In einer bunten Mischung von Fiktion und Nichtfiktion geht es vom Hölzchen aufs Stöckchen, und dennoch gewinnt man den Autor immer lieber, je mehr man ihn liest. "Die Welt gehört leider jenen, die im Unrecht sind", geht es also weiter, und zwischendurch folgt der Hinweis, daß die Hühnerbrühe in armen Ländern exzellent ist (weil man dort tatsächlich noch Hühner verarbeitet . . .), mit dem Einzug des Wohlstandes das Huhn aber zum Würfel wird. Altersunweisheiten, wie die pauschale Verwendung des Satzes "in Zeiten der Dekadenz wird der Küchenkult exzessiv", kann man Buzzi glatt verzeihen, weil er auch so wunderbare Dinge beschreibt wie den situativen Kontext des Genießens von "besonderen Speisen, wie die Schwarzwurzeln in Butter". Das "Man nehme" des Buchtitels wird um einen warmen Holzfußboden und eine "blütenweiße Decke" oder "Stühle mit gepolsterter Armlehne" erweitert und wirkt einmal gar nicht so wie die sterilen Handreichungen zu kultiviertem Leben.
Man kann also von einem interessanten, gebildet geschriebenen kleinen Büchlein berichten, das in vielen Facetten ungewohnte kulinarische Substanz erreicht - wenn auch nicht unbedingt in den eher klassisch angelegten Rezepten im Text. Es entsteht der Wunsch, daß es einmal gelingen möge, die Qualitäten eines guten Schriftstellers mit einer makellosen kulinarischen Substanz zu verbinden und mit diesem Wunsch sogleich die Hoffnung, daß daraus Neues entstehen könnte. Noch ist man - meist als Folge geradezu klassischer Selbstblockaden - ein klein wenig hintendran. Aldo Buzzi jedenfalls ist da eine beachtliche Ausnahme.
JÜRGEN DOLLASE
Aldo Buzzi: "Man nehme, so man hat". Von Küchen und Köchen, Genießern und Banausen. Aus dem Italienischen übersetzt von Bettina Kienlechner. Edition Epoca, Zürich 2005. 159 S., geb., 19,95 [Euro].

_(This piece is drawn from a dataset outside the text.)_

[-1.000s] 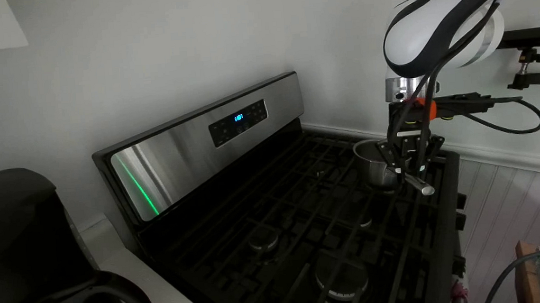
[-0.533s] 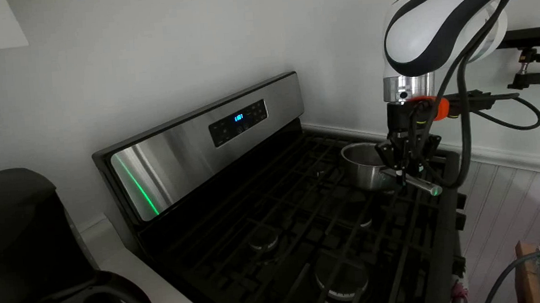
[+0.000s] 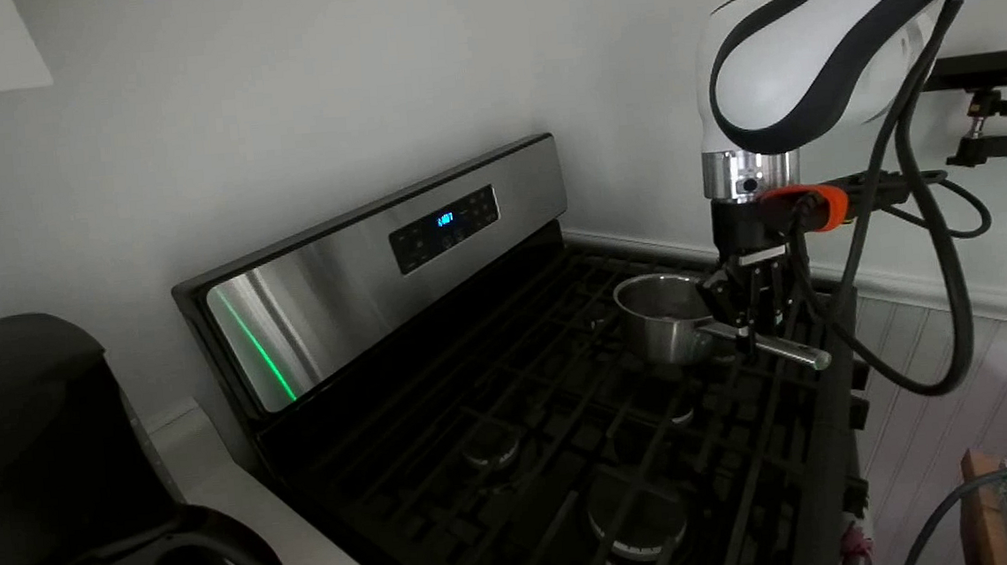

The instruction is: Move the silver pot to the left

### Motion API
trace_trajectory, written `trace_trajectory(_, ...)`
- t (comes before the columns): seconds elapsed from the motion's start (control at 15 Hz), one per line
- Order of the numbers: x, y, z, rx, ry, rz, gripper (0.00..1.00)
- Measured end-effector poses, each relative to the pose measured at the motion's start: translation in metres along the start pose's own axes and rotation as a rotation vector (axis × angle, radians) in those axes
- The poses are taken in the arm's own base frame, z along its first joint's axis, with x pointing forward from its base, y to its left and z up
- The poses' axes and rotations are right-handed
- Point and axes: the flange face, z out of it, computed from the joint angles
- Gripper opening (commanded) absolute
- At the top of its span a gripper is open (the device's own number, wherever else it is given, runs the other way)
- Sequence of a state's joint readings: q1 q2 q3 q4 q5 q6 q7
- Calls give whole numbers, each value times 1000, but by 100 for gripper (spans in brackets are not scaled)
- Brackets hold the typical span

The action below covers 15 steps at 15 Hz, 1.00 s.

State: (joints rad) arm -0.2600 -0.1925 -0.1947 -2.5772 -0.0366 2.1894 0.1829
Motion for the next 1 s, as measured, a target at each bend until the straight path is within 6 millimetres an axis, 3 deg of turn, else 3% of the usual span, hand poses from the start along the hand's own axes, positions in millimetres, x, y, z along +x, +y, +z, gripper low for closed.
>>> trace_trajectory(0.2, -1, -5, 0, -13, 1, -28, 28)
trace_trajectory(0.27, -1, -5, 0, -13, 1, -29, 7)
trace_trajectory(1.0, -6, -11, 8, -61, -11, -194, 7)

Alle Rechte vorbehalten. © F.A.Z. GmbH, Frankfurt am Main
Perlentaucher-Notiz zur Süddeutsche Zeitung-Rezension
Rezensent Ijoma Mangold ist sehr beeindruckt von den Schriften des Italieners Aldo Buzzi, die er als gastrosophisch bezeichnet - und die in seinen Augen eine echte Ausnahmeerscheinung des Genres sind. Das liegt nach Mangolds Meinung vor allem daran, dass "bei ihm das Hohe und das Niedrige, das Derbe und das Feine überraschende Verbindungen eingehen". Zum Beispiel haben Buzzis Anekdoten und Anmerkungen einen Subtext, der andeutet, dass er ein Phänomen wie der Völlerei nicht pikiert ablehnt, sondern durchaus einen interessante Dimension darin sieht: "Dass das Nahrungsbedürfnis den Menschen animalisiert, ist für ihn keineswegs verächtlich." Trotzdem kommt bei ihm auch die "rigorose Raffinesse" nicht zu kurz. Kurzum: nach Mangolds Meinung ist das ein Buch, in dem "das Essen auf unaufdringliche Weise zur Metapher des Lebens verabsolutiert wird".